EXERCISE REQUIREMENTS: What is needed is an exact copy of all the data.

STORED DATA:

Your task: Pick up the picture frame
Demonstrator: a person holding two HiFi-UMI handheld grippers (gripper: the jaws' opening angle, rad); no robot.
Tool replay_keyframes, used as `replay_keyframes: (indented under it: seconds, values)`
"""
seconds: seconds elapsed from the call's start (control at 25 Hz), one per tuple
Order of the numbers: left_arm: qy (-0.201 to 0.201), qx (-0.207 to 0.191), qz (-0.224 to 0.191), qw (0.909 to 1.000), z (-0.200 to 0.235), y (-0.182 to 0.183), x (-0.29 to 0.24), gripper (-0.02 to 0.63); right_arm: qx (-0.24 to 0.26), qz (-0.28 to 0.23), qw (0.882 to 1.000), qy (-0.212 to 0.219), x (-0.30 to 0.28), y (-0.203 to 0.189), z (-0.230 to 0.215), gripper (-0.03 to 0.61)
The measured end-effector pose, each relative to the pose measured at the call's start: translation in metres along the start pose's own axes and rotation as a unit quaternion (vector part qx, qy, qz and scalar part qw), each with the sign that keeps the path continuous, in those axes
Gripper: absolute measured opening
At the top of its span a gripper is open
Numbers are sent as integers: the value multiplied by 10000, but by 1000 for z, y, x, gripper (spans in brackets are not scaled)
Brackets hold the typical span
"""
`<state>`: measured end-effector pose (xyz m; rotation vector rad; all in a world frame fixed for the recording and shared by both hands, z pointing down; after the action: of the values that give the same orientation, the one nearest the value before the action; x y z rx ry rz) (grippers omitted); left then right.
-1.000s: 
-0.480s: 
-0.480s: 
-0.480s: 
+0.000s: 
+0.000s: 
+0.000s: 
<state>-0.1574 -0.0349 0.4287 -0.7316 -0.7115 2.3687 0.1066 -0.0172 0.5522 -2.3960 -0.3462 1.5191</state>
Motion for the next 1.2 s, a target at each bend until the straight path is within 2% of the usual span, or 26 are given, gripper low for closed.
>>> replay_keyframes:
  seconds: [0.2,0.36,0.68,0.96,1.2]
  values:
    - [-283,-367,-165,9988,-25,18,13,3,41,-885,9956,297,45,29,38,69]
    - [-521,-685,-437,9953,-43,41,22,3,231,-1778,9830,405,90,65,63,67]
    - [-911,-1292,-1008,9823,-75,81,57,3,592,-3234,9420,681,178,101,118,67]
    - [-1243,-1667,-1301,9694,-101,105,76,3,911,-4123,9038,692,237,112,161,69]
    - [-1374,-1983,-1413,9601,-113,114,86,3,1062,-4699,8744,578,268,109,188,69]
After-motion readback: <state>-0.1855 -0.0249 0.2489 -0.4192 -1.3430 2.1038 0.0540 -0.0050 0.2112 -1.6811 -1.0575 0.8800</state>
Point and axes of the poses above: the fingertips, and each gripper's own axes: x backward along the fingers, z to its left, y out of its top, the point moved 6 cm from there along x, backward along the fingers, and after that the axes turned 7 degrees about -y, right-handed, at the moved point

SOLUTION FOR THIS TASK:
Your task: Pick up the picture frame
Demonstrator: a person holding two HiFi-UMI handheld grippers (gripper: the jaws' opening angle, rad); no robot.
Tool replay_keyframes, used as `replay_keyframes: (indented under it: seconds, values)`
"""
seconds: seconds elapsed from the call's start (control at 25 Hz), one per tuple
Order of the numbers: left_arm: qy (-0.201 to 0.201), qx (-0.207 to 0.191), qz (-0.224 to 0.191), qw (0.909 to 1.000), z (-0.200 to 0.235), y (-0.182 to 0.183), x (-0.29 to 0.24), gripper (-0.02 to 0.63); right_arm: qx (-0.24 to 0.26), qz (-0.28 to 0.23), qw (0.882 to 1.000), qy (-0.212 to 0.219), x (-0.30 to 0.28), y (-0.203 to 0.189), z (-0.230 to 0.215), gripper (-0.03 to 0.61)
The measured end-effector pose, each relative to the pose measured at the call's start: translation in metres along the start pose's own axes and rotation as a unit quaternion (vector part qx, qy, qz and scalar part qw), each with the sign that keeps the path continuous, in those axes
Gripper: absolute measured opening
At the top of its span a gripper is open
Numbers are sent as integers: the value multiplied by 10000, but by 1000 for z, y, x, gripper (spans in brackets are not scaled)
Brackets hold the typical span
"""
`<state>`: measured end-effector pose (xyz m; rotation vector rad; all in a world frame fixed for the recording and shared by both hands, z pointing down; after the action: of the values that give the same orientation, the one nearest the value before the action; x y z rx ry rz) (grippers omitted); left then right.
-1.000s: 
-0.480s: 
-0.480s: 
-0.480s: 
+0.000s: 
+0.000s: 
+0.000s: 
<state>-0.1574 -0.0349 0.4287 -0.7316 -0.7115 2.3687 0.1066 -0.0172 0.5522 -2.3960 -0.3462 1.5191</state>
Motion for the next 1.2 s, a target at each bend until the straight path is within 2% of the usual span, or 26 are given, gripper low for closed.
>>> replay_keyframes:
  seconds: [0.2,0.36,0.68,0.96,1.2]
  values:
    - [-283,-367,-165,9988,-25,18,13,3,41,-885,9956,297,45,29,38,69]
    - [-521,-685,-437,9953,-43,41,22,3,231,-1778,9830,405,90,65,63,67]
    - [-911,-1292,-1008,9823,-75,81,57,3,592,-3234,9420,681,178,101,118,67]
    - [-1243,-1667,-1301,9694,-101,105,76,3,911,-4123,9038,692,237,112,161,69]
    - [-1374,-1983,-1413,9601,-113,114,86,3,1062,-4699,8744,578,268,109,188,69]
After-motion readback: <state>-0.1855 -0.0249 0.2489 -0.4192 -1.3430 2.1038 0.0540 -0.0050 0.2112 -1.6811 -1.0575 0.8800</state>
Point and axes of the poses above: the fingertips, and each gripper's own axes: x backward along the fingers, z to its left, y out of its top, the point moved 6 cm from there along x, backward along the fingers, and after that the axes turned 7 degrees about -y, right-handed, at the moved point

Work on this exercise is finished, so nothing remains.